Below are the records; reproduce all of them exactly but without any images.

Supplied records

-- Opening Marker --

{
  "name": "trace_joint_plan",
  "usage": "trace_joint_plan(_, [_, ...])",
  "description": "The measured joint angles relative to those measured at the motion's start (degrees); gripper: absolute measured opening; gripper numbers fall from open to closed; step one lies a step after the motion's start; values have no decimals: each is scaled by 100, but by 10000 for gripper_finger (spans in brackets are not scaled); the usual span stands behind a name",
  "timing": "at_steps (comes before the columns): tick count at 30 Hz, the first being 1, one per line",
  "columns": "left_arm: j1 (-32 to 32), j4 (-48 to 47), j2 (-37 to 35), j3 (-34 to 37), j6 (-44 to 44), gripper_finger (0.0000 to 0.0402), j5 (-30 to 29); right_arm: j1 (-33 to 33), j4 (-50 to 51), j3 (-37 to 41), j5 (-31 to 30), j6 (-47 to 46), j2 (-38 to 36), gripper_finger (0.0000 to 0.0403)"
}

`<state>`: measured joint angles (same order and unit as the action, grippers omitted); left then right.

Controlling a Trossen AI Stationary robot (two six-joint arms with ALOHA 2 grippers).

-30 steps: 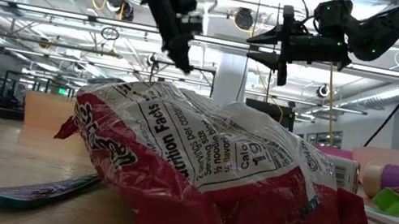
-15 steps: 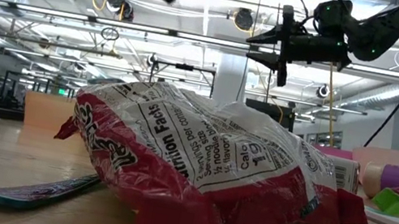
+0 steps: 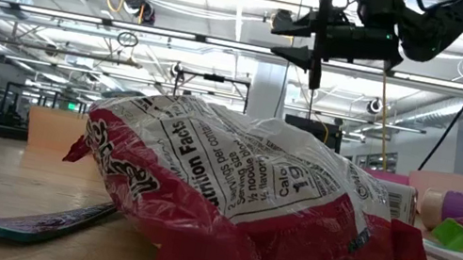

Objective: Pick & Place Food Item
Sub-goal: Put the blue baby spoon into the red bin

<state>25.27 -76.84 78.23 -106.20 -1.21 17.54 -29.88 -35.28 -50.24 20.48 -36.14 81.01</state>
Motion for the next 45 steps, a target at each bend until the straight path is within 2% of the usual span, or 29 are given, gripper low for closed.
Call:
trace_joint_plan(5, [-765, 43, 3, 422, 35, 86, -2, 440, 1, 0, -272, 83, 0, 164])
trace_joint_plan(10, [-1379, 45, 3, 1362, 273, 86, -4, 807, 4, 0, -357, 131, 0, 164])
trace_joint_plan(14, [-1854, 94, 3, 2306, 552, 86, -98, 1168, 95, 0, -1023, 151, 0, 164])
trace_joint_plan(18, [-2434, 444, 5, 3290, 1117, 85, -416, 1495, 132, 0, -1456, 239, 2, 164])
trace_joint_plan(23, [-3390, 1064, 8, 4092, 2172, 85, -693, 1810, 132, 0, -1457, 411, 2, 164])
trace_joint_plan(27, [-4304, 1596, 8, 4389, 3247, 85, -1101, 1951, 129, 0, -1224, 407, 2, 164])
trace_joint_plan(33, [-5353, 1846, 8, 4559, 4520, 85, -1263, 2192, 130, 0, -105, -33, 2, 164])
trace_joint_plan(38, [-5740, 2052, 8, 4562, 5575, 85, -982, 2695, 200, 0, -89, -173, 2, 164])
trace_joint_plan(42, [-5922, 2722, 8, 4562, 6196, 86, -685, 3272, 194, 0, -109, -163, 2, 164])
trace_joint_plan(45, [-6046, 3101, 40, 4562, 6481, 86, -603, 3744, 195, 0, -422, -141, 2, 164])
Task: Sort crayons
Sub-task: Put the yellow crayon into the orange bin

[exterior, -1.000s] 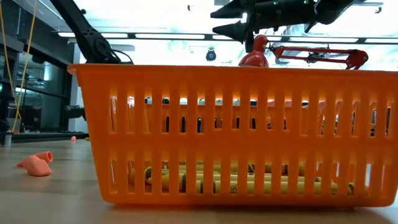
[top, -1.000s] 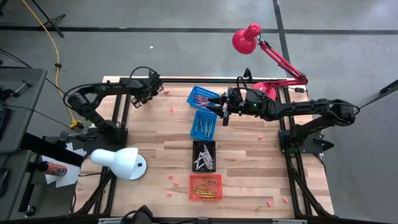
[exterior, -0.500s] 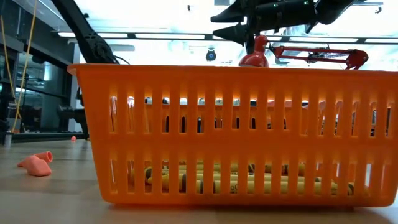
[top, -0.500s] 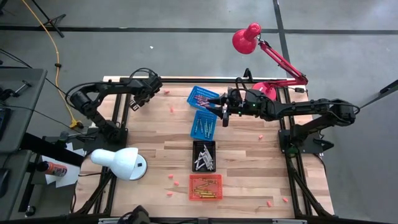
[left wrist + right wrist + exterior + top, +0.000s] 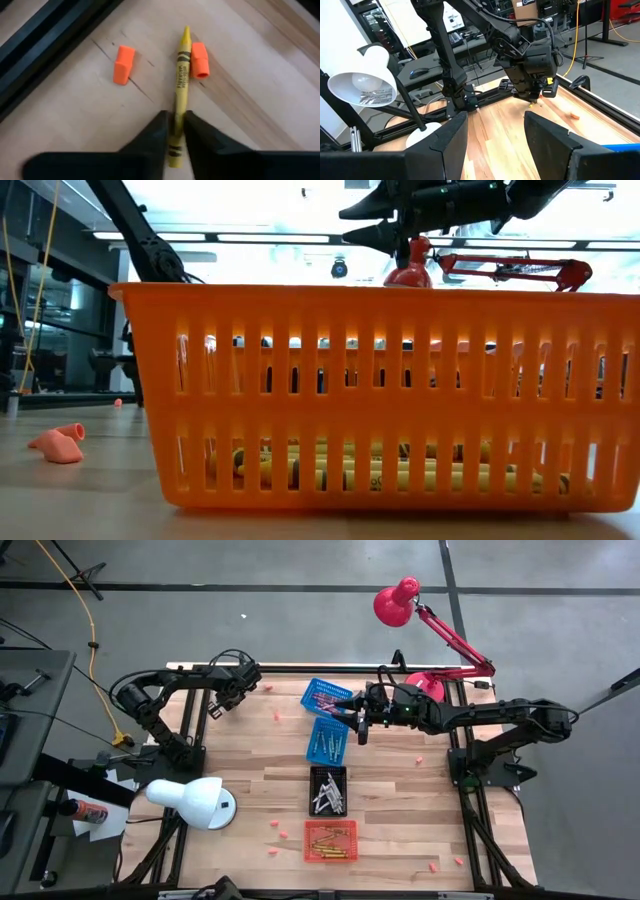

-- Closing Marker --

Completed task
{
  "name": "trace_joint_plan",
  "usage": "trace_joint_plan(_, [_, ...])",
  "description": "The measured joint angles relative to those measured at the motion's start (degrees); gripper: absolute measured opening; gripper numbers fall from open to closed; step one lies a step after the motion's start; values have no decimals: each is scaled by 100, but by 10000 for gripper_finger (spans in brackets are not scaled); the usual span stands behind a name",
  "timing": "at_steps (comes before the columns): tick count at 30 Hz, the first being 1, one per line",
  "columns": "left_arm: j1 (-32 to 32), j4 (-48 to 47), j2 (-37 to 35), j3 (-34 to 37), j6 (-44 to 44), gripper_finger (0.0000 to 0.0402), j5 (-30 to 29); right_arm: j1 (-33 to 33), j4 (-50 to 51), j3 (-37 to 41), j5 (-31 to 30), j6 (-47 to 46), j2 (-38 to 36), gripper_finger (0.0000 to 0.0403)"
}

`<state>`: measured joint angles (same order and unit as the action, grippers omitted); left then right.

Controlling a Trossen AI Stationary robot (two six-joint arms with ALOHA 2 grippers).

-30 steps: 
-15 steps: 
+0 steps: 

Objective: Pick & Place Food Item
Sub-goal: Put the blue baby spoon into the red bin

<state>25.27 -76.84 78.23 -106.20 -1.21 17.54 -29.88 -35.28 -50.24 20.48 -36.14 81.01</state>
Motion for the next 45 steps, a target at each bend until the straight path is within 2% of the usual span, or 29 are given, gripper low for closed.
Call:
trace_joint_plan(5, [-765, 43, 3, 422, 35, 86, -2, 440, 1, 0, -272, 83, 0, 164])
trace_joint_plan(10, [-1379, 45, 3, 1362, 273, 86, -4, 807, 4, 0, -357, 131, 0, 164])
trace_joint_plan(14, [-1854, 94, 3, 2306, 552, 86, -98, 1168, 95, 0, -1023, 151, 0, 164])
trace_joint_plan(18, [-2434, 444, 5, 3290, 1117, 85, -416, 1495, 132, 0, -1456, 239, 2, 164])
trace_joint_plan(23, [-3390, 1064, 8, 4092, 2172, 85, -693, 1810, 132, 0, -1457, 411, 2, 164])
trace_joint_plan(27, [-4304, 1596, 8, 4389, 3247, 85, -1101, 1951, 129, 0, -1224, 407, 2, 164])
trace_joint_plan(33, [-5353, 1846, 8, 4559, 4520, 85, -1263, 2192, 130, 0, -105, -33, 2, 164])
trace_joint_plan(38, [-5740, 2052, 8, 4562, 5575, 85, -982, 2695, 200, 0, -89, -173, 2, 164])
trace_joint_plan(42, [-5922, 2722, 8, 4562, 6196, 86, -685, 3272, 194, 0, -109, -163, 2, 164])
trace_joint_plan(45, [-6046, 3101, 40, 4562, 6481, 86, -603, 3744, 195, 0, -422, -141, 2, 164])
Task: Sort crayons
Sub-task: Put the yellow crayon into the orange bin

[exterior, -1.000s] 
[top, -1.000s] 
[exterior, -0.500s] 
[top, -0.500s] 
[left wrist + right wrist + exterior + top, +0.000s] 

The work on the exercise is done.